12/11/2018
The present work describes an advanced text categorization procedure developed and successfully
used in aerospace industry, especially for safety assessment, analysis and improvement. The purpose is
the computerized analysis and interpretation of human reported free-text aviation safety records, in order to
automatically “read”, discover and treat anomalies occurred in the field. The methodology and algorithms
were verified on actual, significant and appropriate ASRS (Aviation Safety Reporting System) data base
(http://asrs.arc.nasa.gov/index.html) as well as other similar data bases containing millions of unprocessed safety
and reliability reports. One of the most important applications and goals of the research is to assign new incoming
safety event reports to one or more of several predefined categories on the basis of their textual content.
Optimal categorization functions can be constructed from labeled training examples (i.e., after human expertise)

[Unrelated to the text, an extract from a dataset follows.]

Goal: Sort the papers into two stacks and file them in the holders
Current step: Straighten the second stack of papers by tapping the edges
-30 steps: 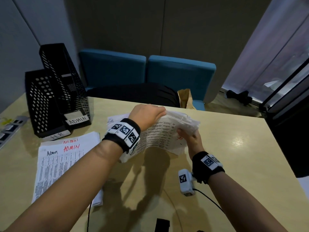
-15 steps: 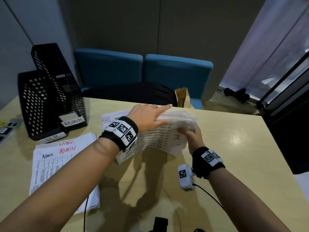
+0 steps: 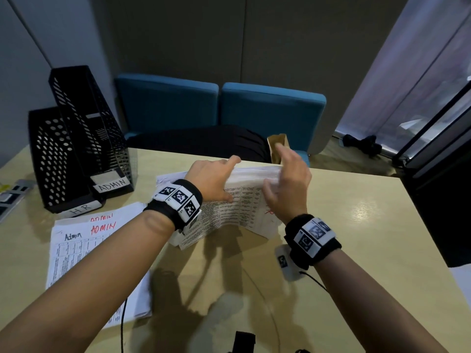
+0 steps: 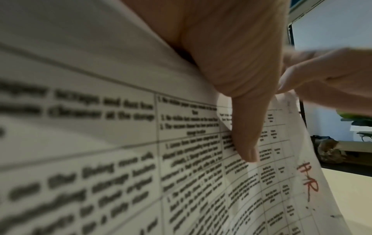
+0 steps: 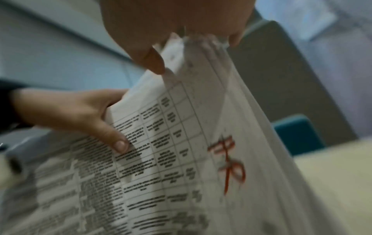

by means of supervised learning algorithm and cross-validation. Numerous methods for text categorization
have been previously developed such as Neural Networks, Naive Bayes, AdaBoost, Linear Discriminant
Analysis, Logistic Regression, Support Vector Machines (SVM), etc. SVM has become a popular
learning algorithm, used in particular for large, high-dimensional classification problems; it has been shown
to give most accurate classification results in a variety of applications. However, the direct application of
these methods to Aerospace Anomaly Discovery is restricted for the following reasons:
a) fully automatic procedure can support only middle values of Recall and Precision (50-75 %);
b) lack of stability of the reports statistical parameters - i.e. the frequency of words in a report has been
changing on a "year to year" basis.